Provided data -

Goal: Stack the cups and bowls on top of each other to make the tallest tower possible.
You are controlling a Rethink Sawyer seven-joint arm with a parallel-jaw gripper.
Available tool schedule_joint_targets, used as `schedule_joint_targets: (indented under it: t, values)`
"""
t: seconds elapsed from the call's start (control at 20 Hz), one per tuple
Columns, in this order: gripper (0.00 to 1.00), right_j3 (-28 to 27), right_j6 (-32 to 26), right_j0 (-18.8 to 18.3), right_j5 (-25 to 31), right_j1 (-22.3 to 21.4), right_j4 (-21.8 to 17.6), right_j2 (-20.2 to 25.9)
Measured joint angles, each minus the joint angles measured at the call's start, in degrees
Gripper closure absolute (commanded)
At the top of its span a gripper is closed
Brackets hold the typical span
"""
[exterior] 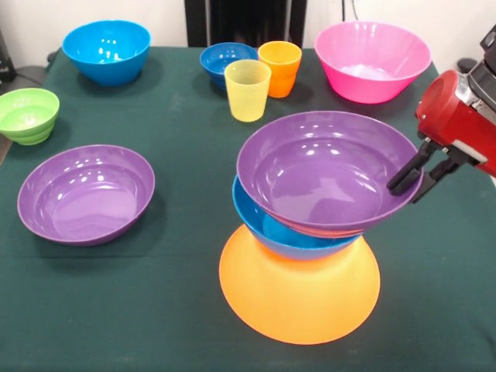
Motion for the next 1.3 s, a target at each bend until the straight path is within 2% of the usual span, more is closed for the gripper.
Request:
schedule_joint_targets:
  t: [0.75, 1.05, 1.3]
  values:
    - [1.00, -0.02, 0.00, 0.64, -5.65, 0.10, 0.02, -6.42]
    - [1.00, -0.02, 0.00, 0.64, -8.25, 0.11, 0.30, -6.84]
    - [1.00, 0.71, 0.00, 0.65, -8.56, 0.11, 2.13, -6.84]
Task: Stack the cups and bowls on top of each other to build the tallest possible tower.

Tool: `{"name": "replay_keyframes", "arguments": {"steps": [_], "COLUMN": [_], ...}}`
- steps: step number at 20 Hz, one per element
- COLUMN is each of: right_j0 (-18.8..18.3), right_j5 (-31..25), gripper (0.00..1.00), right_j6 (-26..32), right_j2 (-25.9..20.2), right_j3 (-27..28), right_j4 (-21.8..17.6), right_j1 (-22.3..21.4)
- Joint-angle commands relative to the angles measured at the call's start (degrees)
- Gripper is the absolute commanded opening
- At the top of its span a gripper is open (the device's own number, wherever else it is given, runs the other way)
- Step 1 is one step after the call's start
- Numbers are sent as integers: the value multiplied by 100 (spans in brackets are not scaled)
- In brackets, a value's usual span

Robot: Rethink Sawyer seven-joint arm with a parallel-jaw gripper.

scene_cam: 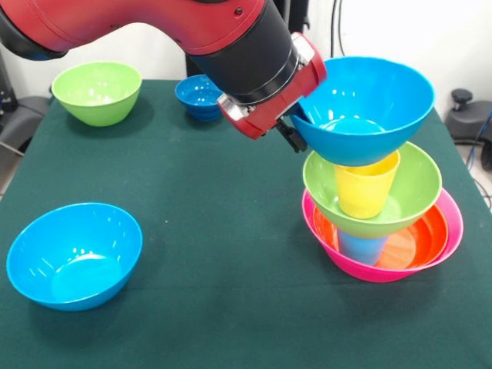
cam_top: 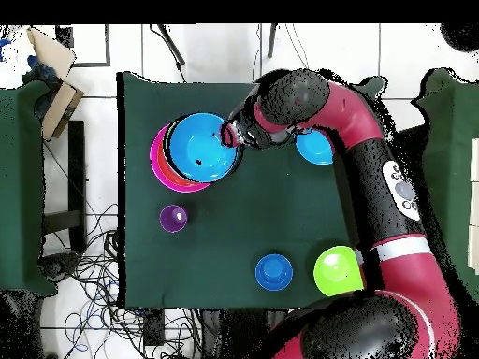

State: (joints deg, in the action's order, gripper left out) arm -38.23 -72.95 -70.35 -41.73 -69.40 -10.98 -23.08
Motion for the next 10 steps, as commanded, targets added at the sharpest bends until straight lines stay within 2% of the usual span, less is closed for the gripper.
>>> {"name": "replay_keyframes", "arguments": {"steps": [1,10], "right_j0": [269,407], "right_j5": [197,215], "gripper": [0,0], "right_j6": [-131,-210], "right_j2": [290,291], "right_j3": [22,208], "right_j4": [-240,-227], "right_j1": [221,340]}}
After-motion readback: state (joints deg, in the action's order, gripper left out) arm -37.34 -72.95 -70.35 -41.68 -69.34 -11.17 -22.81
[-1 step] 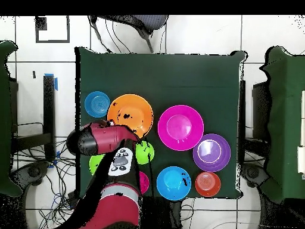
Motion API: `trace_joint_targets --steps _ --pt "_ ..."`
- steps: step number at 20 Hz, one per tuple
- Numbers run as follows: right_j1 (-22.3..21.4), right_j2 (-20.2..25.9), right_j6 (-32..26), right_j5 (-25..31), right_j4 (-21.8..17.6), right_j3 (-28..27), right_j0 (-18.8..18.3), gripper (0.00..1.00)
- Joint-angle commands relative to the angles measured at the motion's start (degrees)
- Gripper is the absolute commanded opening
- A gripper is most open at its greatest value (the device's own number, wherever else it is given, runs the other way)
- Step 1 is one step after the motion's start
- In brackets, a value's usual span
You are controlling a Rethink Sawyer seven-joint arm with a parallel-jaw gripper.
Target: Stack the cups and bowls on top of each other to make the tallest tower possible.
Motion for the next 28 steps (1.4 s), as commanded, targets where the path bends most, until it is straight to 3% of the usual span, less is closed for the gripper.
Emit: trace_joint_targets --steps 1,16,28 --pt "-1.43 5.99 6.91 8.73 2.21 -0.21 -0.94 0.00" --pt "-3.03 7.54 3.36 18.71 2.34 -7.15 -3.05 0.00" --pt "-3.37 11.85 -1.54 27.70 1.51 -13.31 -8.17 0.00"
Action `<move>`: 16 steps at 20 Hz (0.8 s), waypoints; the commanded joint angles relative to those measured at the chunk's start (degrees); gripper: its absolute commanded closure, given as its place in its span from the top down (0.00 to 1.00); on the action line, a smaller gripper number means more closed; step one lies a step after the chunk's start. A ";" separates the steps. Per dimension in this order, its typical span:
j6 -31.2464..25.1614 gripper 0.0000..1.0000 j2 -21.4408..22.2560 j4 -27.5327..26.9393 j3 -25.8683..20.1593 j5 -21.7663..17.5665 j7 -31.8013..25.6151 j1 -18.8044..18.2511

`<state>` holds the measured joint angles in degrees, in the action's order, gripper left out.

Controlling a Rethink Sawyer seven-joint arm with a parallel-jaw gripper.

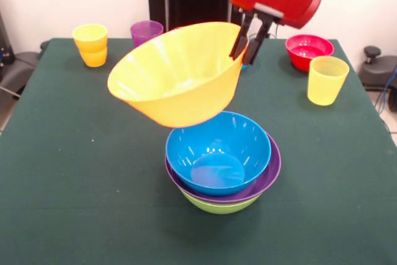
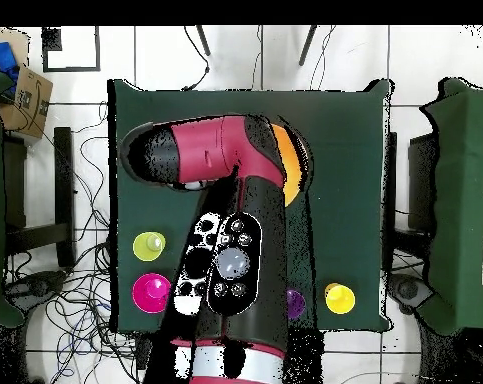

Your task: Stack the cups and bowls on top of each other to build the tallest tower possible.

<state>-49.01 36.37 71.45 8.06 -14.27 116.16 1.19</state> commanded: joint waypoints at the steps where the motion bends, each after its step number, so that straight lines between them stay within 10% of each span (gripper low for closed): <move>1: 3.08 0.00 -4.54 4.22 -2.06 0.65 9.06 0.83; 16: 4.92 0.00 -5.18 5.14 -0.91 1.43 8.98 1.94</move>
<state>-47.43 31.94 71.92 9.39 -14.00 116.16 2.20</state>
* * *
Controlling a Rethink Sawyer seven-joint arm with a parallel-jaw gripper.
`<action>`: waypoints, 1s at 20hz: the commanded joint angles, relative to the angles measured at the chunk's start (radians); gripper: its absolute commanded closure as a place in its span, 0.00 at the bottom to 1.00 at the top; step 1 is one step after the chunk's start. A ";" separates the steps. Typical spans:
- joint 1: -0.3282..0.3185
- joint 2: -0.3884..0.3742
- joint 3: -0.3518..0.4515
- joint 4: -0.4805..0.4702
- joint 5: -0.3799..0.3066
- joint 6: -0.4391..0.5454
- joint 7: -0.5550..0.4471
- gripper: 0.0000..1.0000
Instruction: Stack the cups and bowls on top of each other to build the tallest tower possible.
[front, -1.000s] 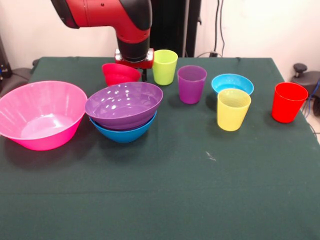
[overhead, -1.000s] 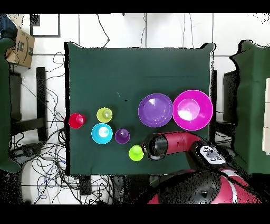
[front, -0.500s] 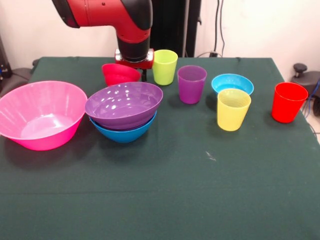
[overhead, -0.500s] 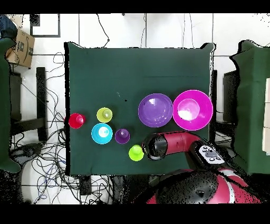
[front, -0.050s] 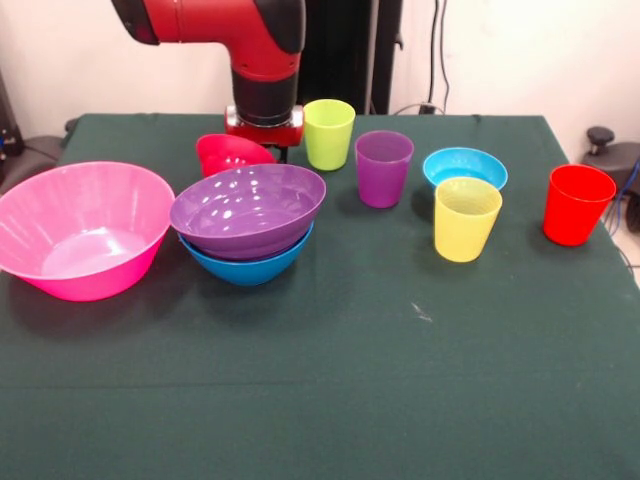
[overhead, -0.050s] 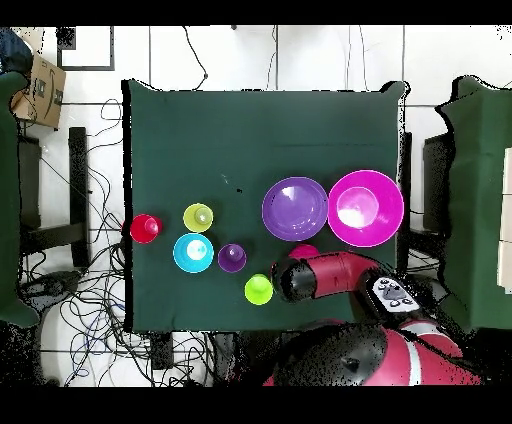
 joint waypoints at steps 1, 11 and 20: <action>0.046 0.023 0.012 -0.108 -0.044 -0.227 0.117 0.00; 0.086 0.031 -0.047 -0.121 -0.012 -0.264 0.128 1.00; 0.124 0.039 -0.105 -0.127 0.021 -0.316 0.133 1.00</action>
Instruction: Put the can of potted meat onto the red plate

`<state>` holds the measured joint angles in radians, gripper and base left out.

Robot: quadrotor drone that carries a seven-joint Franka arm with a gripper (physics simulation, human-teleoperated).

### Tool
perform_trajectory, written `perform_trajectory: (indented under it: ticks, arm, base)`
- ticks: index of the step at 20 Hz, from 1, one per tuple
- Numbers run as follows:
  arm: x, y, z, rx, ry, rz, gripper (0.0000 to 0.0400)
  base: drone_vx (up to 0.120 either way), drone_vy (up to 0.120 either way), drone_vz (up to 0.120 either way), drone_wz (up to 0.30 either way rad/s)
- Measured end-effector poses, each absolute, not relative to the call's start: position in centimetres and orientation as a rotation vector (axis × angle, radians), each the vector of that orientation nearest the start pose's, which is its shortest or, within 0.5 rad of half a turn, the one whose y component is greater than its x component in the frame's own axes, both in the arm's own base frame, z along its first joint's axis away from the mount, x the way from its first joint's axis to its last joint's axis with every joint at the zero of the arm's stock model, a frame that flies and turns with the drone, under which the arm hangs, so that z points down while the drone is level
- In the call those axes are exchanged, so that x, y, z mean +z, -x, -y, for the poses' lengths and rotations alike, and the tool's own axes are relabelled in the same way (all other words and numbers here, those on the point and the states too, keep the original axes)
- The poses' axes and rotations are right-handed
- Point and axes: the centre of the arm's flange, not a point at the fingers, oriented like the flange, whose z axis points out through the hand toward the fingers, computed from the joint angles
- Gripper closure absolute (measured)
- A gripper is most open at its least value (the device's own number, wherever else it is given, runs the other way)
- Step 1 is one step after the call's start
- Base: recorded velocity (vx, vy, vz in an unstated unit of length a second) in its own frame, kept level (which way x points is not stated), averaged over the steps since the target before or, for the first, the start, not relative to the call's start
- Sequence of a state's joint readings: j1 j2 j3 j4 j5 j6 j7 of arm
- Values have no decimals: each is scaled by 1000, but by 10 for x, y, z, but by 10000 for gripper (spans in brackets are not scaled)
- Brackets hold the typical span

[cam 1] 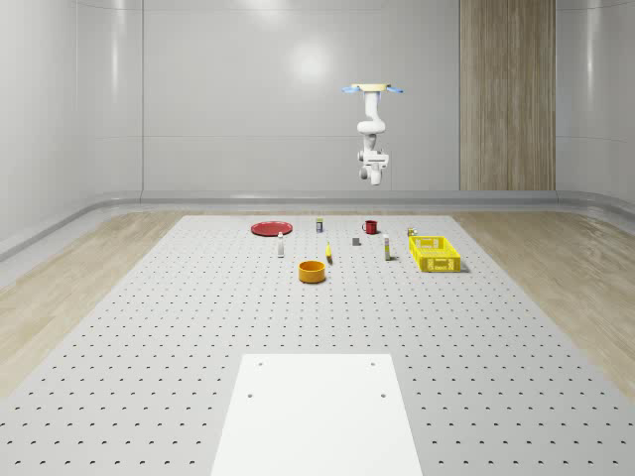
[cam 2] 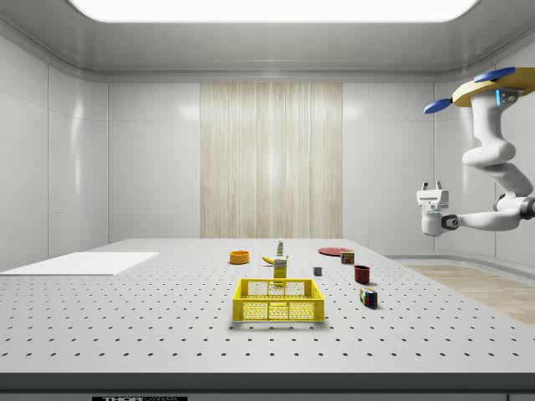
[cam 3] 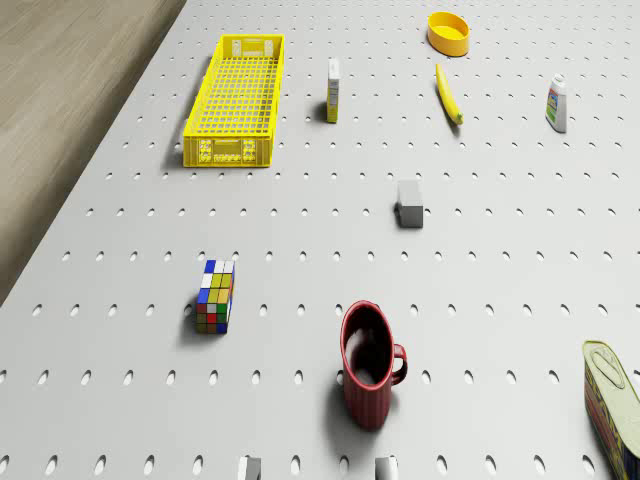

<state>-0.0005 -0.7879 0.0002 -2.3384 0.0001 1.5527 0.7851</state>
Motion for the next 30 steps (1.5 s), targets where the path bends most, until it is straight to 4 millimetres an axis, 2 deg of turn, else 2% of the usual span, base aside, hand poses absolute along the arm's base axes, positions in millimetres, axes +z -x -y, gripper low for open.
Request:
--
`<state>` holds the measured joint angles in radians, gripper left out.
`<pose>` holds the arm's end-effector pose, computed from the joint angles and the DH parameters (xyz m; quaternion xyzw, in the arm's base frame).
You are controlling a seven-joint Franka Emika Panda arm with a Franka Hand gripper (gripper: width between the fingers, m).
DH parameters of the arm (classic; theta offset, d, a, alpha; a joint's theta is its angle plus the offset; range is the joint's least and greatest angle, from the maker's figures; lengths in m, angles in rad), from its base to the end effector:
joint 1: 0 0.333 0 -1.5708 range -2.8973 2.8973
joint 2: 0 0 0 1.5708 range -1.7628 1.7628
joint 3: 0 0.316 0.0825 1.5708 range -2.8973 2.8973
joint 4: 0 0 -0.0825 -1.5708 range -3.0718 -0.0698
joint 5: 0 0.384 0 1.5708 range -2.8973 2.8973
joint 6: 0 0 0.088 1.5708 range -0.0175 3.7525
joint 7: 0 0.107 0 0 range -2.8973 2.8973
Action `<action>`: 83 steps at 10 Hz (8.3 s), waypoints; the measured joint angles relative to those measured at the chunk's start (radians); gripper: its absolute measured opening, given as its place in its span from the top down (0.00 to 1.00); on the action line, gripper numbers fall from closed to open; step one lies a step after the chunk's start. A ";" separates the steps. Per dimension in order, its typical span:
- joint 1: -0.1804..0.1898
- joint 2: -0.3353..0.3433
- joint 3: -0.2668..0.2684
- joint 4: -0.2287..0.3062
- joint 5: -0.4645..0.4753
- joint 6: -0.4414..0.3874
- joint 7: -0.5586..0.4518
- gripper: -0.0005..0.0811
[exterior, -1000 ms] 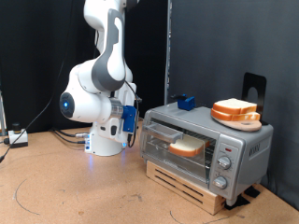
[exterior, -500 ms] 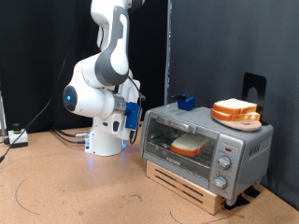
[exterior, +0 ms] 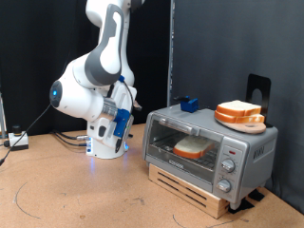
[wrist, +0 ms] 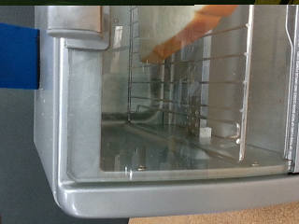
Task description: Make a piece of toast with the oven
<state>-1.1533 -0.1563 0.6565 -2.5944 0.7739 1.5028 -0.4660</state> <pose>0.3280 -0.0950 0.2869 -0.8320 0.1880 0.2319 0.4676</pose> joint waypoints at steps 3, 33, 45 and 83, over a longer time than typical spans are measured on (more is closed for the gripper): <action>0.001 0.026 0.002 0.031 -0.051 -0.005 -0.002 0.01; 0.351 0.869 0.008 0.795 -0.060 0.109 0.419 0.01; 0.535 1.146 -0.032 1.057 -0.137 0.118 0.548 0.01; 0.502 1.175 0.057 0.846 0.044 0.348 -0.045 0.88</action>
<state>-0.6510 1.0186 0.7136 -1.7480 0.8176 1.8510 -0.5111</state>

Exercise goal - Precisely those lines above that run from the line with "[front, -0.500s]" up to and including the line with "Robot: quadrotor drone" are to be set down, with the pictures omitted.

Task result -
[front, -0.500s] 
[overhead, -0.500s] 
[front, -0.050s] 
[overhead, -0.050s] 
 joint waypoints at steps 1, 11 and 20: <action>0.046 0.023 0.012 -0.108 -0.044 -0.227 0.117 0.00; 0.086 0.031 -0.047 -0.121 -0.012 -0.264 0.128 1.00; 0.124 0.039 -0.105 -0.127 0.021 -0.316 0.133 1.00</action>
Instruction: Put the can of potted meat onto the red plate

`<state>` holds the measured joint angles in radians, gripper and base left out.

Robot: quadrotor drone that carries a seven-joint Franka arm with a gripper (physics simulation, human-teleoperated).

No further output is given for this exercise.